Mi compañero permaneció en silencio unos segundos, que dedicó a untar con mantequilla una gruesa rebanada de pan, sobre la que dispuso cuidadosamente los trozos de queso. El reloj colgado de la pared marcaba la una y media y quería cambiarme de ropa antes de la llegada del señor Keckwick, motivo por el cual estaba a punto de disculparme y retirarme, pero el hombre tomó la palabra y declaró con tono comedido:

—Dudo mucho de que Samuel Daily sea capaz de llegar tan lejos.

—Me parece que no entiendo sus palabras. Todavía no conozco la plena extensión de las tierras de la señora Drablow, pero… Por lo que tengo entendido, posee una granja a varios kilómetros de la población…

—¡Hoggetts! —me interrumpió con tono despectivo—. Tiene veinte hectáreas, la mayoría de las cuales están anegadas casi todo el año. Hoggetts no es importante y, por añadidura, está arrendada de por vida.

—También hay que tener en cuenta la casa de Eel Marsh y las tierras circundantes. Dígame, ¿pueden utilizarse para cultivar?

—No, señor.

—En ese caso, cabe la posibilidad de que el señor Daily quiera ampliar su imperio, sólo para poder decir que lo posee. Por lo que usted ha dado a entender, es esa clase de hombre.

—Tal vez. —Mi compañero de mesa se limpió la boca con la servilleta—. Permítame decirle que no encontrará a nadie, ni siquiera al señor Sam Daily, dispuesto a tener algo que ver con esas tierras.

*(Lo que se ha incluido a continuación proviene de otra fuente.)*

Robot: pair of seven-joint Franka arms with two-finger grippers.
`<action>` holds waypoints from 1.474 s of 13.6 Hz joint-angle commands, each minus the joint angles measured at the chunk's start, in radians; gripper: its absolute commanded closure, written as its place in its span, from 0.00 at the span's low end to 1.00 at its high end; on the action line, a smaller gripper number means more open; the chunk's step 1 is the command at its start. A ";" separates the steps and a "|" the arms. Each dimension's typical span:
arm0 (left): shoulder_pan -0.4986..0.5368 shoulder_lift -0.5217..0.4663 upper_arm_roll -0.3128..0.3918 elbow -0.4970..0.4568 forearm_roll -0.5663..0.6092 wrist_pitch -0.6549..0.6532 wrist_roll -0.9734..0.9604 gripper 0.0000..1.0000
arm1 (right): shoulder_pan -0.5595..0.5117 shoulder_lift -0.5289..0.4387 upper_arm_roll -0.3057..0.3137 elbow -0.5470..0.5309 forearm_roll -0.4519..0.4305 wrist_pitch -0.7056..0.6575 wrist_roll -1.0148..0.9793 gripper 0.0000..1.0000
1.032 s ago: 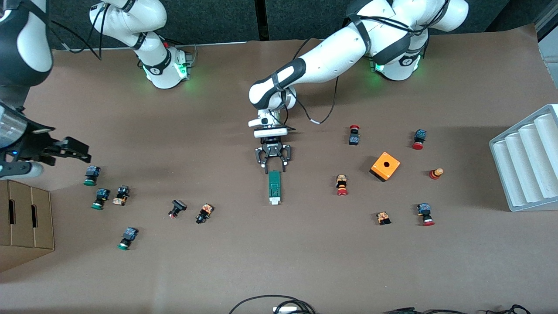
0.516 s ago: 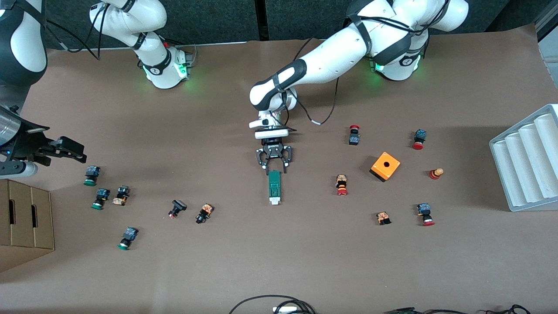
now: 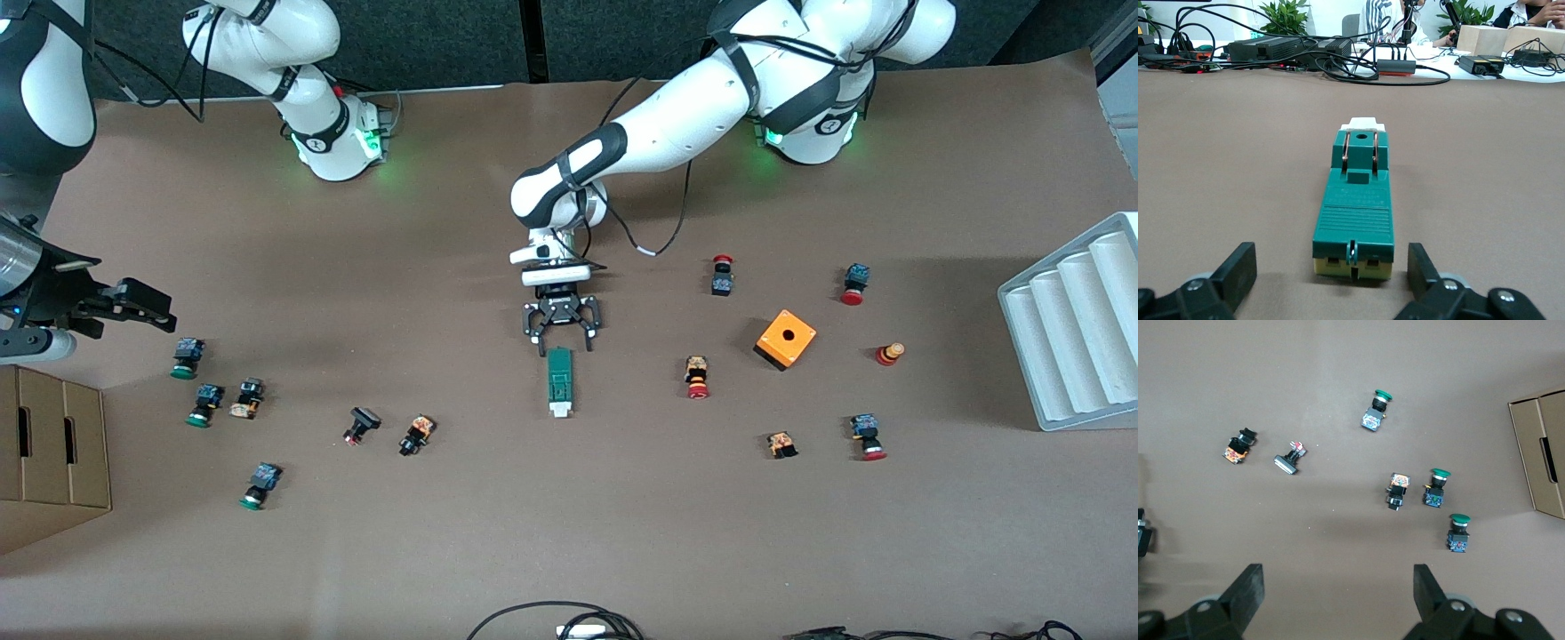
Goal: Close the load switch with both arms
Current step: 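Open the left gripper and lift it off the switch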
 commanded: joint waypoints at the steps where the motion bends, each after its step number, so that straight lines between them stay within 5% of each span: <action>1: 0.007 -0.016 -0.002 -0.019 0.011 0.007 0.000 0.00 | -0.001 0.001 0.003 0.008 -0.019 0.014 -0.005 0.00; 15: 0.019 -0.065 -0.009 -0.014 -0.069 0.044 0.115 0.01 | -0.004 0.019 0.004 0.008 0.007 0.048 0.001 0.00; 20: 0.054 -0.225 -0.011 -0.009 -0.361 0.173 0.430 0.01 | 0.006 0.016 0.011 0.008 0.013 0.052 0.008 0.00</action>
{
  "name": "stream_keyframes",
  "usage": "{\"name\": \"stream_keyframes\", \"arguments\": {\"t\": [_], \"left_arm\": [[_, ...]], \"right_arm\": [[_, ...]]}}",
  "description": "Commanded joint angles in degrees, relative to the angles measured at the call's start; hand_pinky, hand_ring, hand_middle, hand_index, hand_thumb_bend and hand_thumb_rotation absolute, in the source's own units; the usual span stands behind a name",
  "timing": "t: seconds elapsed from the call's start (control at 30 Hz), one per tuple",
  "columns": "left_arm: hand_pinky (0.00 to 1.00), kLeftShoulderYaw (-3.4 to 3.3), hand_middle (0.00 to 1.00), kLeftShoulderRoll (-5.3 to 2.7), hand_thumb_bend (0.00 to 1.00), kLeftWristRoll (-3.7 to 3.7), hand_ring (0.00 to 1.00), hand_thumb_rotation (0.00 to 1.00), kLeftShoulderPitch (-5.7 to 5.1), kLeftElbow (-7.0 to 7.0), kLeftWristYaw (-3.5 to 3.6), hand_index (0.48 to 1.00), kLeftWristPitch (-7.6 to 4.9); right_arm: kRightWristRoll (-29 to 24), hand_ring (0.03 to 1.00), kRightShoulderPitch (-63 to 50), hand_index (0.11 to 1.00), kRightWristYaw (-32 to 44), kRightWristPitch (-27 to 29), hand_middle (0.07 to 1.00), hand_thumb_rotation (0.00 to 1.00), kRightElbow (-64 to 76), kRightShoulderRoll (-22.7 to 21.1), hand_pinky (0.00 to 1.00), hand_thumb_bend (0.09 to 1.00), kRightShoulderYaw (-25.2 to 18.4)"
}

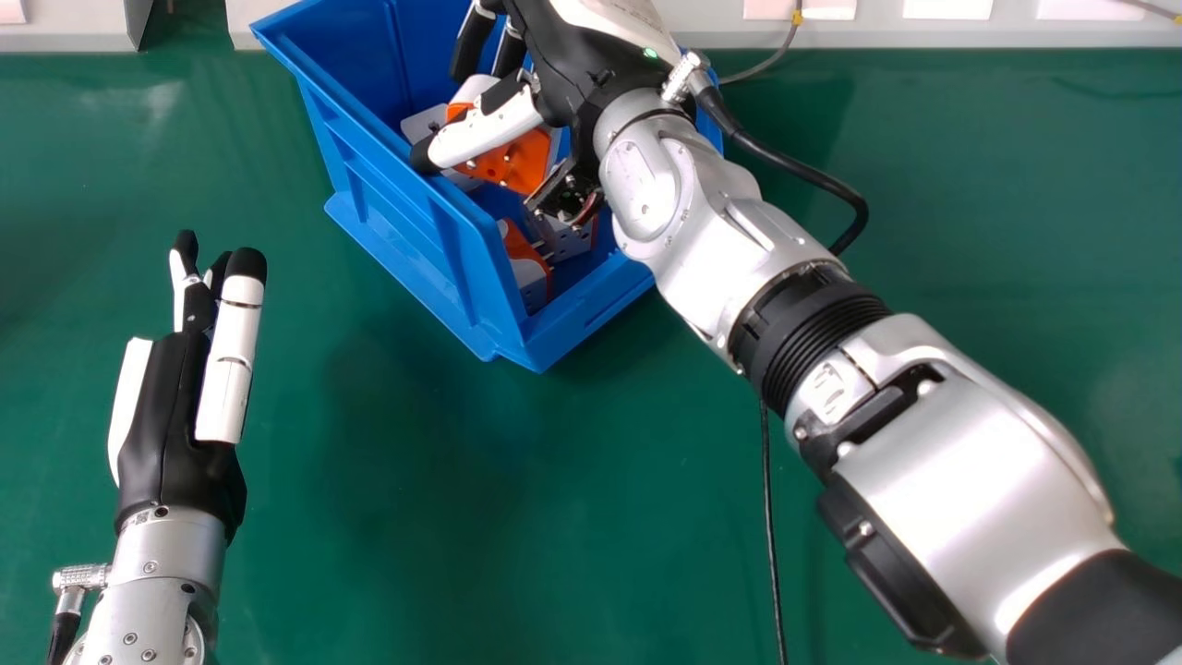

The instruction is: Pick all objects and put in blue box

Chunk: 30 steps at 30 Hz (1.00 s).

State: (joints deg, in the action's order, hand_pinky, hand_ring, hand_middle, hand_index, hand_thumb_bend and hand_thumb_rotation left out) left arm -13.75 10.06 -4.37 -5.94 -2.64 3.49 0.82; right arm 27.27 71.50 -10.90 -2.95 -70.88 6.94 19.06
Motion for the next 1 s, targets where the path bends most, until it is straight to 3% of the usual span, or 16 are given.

—¿Puedo preguntarle por qué?

Me mostré tajante, pues empezaba a estar harto de las alusiones y los oscuros comentarios que los hombres hacían ante la mera mención de la señora Drablow y sus propiedades. No me había equivocado: era el tipo de pueblo en el que abundaban la superstición y el chismorreo y donde incluso permitían que prevaleciesen sobre el sentido común. Esperaba que el vigoroso agricultor sentado a mi izquierda susurrase que tal vez respondería, que quizá no y que también podía optar por contarme una historia…

En lugar de responder a mi pregunta, el hombre me dio la espalda y se enfrascó en una complicada charla sobre cultivos con el compañero del otro lado. Enfurecido por el misterio y las tonterías que para entonces me resultaban conocidas, me puse bruscamente de pie y salí. Diez minutos después, ataviado con ropa menos formal y más cómoda, estaba en la acera y aguardaba la llegada del coche conducido por un hombre que respondía al apellido de Keckwick.